Reflexionó: “Si no me alejo de Wagner y del perro no hay peligro”.
Resolvió
confiar a Wagner sus terrores. Luego recapacitó: “Quién sabe los comentarios
que haría”. Era una persona supersticiosa (creía en la magia), con una plebeya
afición por lo macabro, por lo truculento y por lo sentimental. El instinto le
permitía ser vívido; la necedad, atroz. Fausto juzgó que no debía exponerse a
nada que pudiera turbar su ánimo o su inteligencia.
El reloj dio
las once y media. Fausto pensó: “No podrán defenderme”. Nada me salvará.

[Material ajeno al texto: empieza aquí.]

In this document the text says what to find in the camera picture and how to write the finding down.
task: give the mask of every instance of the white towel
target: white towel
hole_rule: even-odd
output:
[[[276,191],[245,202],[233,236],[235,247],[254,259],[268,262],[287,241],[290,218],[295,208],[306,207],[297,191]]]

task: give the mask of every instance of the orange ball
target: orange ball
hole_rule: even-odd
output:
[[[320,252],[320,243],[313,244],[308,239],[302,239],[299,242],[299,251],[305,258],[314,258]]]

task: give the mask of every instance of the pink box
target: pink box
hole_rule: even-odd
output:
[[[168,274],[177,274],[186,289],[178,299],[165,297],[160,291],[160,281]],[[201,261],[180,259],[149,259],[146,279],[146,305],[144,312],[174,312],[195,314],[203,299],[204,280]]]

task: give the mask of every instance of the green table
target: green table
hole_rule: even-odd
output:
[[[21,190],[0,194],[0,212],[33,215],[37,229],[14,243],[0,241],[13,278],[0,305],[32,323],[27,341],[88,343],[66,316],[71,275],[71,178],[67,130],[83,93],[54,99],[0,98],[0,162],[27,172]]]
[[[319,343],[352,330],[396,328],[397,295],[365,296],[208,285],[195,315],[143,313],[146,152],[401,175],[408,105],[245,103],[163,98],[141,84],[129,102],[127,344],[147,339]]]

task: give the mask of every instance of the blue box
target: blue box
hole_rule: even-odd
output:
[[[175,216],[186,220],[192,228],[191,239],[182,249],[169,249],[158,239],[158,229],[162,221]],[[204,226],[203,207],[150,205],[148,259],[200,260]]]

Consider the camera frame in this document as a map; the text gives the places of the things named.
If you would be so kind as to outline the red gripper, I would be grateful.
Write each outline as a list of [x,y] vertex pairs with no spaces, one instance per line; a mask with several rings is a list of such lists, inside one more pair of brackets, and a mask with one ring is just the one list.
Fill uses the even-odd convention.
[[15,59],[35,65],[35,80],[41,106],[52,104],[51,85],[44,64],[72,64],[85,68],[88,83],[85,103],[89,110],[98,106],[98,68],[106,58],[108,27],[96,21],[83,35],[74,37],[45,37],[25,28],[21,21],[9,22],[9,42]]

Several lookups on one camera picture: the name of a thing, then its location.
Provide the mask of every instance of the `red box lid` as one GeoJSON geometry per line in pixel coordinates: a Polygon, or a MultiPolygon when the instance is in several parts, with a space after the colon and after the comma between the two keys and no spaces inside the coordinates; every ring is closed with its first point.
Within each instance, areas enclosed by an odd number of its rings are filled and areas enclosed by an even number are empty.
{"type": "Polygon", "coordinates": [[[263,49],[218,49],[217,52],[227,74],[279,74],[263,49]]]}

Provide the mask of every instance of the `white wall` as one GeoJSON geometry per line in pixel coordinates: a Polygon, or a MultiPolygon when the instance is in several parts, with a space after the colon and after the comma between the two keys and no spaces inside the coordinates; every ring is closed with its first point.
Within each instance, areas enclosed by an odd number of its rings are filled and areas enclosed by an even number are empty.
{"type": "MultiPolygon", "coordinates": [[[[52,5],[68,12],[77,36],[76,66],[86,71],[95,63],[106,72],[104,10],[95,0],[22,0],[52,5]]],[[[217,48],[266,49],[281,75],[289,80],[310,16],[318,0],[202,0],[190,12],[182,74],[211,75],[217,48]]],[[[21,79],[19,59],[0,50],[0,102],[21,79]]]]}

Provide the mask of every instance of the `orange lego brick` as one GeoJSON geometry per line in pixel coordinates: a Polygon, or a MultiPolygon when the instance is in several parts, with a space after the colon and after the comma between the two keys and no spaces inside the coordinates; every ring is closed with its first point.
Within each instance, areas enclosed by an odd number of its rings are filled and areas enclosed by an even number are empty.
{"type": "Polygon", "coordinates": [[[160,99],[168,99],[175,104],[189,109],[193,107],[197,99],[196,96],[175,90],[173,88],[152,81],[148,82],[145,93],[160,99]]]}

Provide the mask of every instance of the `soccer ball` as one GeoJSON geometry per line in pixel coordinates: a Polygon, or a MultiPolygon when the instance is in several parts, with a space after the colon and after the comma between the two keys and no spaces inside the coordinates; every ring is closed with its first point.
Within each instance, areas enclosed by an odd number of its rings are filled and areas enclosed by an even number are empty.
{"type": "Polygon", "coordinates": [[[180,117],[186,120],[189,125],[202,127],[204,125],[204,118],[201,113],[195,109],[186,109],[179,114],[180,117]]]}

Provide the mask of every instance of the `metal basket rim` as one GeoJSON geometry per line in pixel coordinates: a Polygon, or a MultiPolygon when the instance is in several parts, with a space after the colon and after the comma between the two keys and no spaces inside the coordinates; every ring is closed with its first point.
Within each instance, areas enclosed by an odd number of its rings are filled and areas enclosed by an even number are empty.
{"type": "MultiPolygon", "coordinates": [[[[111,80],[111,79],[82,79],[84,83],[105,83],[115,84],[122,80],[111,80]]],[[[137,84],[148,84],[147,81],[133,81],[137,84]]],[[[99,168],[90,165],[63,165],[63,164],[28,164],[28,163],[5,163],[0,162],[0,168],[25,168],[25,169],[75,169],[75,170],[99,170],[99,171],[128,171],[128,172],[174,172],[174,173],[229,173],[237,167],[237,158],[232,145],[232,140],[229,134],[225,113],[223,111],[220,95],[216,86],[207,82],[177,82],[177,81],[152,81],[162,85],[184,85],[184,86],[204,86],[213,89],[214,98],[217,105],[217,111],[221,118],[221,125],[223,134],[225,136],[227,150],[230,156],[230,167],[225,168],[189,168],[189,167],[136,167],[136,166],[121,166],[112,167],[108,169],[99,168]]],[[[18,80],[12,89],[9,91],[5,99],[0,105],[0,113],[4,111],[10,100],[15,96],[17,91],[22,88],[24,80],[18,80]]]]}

Después hubo como un cambio de tono en su pensamiento; Fausto levantó la mirada
y continuó: “Más vale estar solo cuando llegue Mefistófeles. Sin testigos, me
defenderé mejor”. Además, el incidente podía causar en la imaginación de Wagner
(y acaso también en la indefensa irracionalidad del perro) una impresión demasiado
espantosa.
–Ya es
tarde, Wagner. Vete a dormir.
Cuando el
criado iba a llamar a Señor, Fausto lo detuvo y, con mucha ternura, despertó a
su perro. Wagner recogió en la bandeja el plato del pan y la copa y se acercó a
la puerta. El perro miró a su amo con ojos en que parecía arder, como una débil
y oscura llama, todo el amor, toda la esperanza y toda la tristeza del mundo.

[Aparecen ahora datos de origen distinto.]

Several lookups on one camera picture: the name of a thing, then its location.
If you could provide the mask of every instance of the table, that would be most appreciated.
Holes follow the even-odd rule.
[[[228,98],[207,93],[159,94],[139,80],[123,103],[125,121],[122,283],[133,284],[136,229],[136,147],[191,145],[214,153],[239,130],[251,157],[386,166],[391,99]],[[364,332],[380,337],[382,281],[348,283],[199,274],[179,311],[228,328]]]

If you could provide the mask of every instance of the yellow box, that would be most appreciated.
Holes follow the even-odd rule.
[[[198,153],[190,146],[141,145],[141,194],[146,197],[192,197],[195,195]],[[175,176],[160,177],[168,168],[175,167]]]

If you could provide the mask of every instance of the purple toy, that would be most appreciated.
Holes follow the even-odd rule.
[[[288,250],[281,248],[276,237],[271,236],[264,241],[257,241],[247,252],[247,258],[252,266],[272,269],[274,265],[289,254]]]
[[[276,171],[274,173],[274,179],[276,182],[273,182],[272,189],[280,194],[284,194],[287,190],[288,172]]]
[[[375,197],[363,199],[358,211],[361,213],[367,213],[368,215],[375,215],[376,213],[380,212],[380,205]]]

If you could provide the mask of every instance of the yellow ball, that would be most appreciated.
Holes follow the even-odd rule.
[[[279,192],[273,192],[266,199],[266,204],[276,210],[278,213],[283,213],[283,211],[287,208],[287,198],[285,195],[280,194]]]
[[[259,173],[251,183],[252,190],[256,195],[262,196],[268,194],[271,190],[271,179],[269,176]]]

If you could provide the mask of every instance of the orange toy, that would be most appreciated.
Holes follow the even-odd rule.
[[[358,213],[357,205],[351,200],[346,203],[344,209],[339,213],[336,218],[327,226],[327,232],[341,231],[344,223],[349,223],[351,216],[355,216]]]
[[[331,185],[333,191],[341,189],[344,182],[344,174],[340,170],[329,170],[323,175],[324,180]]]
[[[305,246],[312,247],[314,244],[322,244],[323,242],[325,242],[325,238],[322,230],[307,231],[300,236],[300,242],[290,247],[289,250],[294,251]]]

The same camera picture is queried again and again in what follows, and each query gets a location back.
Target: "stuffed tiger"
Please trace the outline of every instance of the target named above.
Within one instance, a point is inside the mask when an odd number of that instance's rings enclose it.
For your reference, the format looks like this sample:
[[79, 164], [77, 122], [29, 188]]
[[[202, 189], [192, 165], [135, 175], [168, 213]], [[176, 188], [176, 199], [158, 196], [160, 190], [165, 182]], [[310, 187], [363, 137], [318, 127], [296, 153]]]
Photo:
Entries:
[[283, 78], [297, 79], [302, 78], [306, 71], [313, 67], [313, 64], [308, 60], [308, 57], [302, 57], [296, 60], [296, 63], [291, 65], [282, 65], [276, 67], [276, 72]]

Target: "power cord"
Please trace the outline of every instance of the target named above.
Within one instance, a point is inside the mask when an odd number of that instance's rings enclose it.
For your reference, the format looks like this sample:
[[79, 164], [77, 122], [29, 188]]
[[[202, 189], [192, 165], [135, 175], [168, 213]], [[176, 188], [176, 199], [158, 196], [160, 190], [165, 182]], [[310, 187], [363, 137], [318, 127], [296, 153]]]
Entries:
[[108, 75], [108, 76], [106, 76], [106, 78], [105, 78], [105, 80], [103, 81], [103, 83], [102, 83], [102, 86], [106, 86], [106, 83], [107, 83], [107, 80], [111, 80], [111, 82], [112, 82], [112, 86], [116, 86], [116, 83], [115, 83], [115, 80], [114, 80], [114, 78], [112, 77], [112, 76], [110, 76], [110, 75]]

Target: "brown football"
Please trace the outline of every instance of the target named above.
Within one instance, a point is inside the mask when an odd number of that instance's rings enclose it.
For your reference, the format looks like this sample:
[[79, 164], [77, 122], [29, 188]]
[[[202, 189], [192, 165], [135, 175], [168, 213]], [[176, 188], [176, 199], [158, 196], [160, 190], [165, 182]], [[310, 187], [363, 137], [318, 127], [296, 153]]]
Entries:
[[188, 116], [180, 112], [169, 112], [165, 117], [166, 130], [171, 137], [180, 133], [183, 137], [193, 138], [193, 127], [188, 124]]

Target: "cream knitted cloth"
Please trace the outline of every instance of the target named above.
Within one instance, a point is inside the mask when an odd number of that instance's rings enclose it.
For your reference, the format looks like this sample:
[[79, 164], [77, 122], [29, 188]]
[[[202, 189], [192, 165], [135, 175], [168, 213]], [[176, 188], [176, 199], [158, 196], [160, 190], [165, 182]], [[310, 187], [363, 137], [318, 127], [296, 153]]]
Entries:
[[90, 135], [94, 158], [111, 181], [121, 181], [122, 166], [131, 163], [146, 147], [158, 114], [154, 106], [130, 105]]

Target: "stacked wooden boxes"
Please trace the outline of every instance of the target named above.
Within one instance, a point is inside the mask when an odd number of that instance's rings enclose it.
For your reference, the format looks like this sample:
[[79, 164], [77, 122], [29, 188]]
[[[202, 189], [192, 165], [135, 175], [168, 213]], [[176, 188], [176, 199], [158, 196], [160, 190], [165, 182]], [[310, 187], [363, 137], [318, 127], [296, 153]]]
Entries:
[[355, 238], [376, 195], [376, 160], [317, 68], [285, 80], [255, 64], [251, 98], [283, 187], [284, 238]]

Fausto hizo un ademán en dirección de Wagner, y el criado y el perro salieron.
Cerró la puerta y miró a su alrededor. Vio la habitación, la mesa de trabajo,
los íntimos volúmenes. Se dijo que no estaba tan solo. El reloj dio las doce
menos cuarto. Con alguna vivacidad, Fausto se acercó a la ventana y entreabrió
la cortina. En el camino a Finsterwalde vacilaba, remota, la luz de un coche.
“¡Huir en
ese coche!”, murmuró Fausto y le pareció que agonizaba de esperanza. Alejarse,
he ahí lo imposible. No había corcel bastante rápido ni camino bastante largo.

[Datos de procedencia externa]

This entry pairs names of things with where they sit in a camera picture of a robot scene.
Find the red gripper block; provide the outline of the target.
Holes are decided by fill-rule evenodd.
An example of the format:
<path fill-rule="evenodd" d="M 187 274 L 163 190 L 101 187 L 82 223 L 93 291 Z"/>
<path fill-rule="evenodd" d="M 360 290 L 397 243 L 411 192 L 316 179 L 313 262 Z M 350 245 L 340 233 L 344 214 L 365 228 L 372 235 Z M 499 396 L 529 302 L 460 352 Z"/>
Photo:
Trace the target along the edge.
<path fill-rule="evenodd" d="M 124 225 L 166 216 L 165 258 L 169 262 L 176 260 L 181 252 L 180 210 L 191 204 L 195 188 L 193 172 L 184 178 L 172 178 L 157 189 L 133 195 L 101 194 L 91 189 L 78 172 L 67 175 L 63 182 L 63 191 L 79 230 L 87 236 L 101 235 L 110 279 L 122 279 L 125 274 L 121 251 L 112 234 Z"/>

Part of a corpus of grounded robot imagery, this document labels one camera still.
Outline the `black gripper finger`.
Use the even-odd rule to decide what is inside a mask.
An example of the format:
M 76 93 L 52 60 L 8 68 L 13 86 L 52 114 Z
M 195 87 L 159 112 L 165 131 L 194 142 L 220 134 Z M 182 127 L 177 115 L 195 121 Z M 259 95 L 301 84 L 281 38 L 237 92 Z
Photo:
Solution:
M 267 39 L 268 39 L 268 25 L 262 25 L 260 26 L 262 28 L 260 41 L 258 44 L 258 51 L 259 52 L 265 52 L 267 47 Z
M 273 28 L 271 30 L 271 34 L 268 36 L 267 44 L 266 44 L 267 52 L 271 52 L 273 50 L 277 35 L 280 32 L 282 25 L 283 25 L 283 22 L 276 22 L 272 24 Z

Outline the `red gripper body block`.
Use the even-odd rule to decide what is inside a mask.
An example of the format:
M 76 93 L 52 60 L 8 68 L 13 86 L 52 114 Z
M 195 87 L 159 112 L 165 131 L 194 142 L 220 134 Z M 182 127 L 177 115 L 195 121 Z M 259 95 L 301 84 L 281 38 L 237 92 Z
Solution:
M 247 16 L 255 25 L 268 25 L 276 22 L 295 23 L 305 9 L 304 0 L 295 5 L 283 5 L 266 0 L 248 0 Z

Entonces, como si en vez de la noche encontrara el día en la ventana, concibió
una huida hacia el pasado; refugiarse en el año 1440; o más atrás aún:
postergar por doscientos años la ineluctable medianoche. Se imaginó al pasado
como a una tenebrosa región desconocida: pero, se preguntó, si antes no estuve
allí ¿cómo puedo llegar ahora? ¿Cómo podía él introducir
en el pasado un hecho nuevo? Vagamente recordó un verso de Agatón, citado por
Aristóteles: “Ni el mismo Zeus puede alterar lo que ya ocurrió”. Si nada podía
modificar el pasado, esa infinita llanura que se prolongaba del otro lado de su
nacimiento era inalcanzable para él. Quedaba, todavía, una escapatoria: Volver
a nacer, llegar de nuevo a la hora terrible en que vendió su alma a
Mefistófeles, venderla otra vez y cuando llegara, por fin, a esta noche,
correrse una vez más al día del nacimiento.
Miró el
reloj. Faltaba poco para la medianoche.
Quién sabe
desde cuándo, se dijo, representaba su vida de soberbia, de perdición y de
terrores; quién sabe desde cuándo engañaba a Mefistófeles.
¿Lo
engañaba? ¿Esa interminable repetición de vidas ciegas no era su infierno?
Fausto se
sintió muy viejo y muy cansado. Su última reflexión fue, sin embargo, de
fidelidad hacia la vida; pensó que en ella, no en la muerte, se deslizaba, como
un agua oculta, el descanso. Con valerosa indiferencia postergó hasta el último
instante la resolución de huir o de quedar.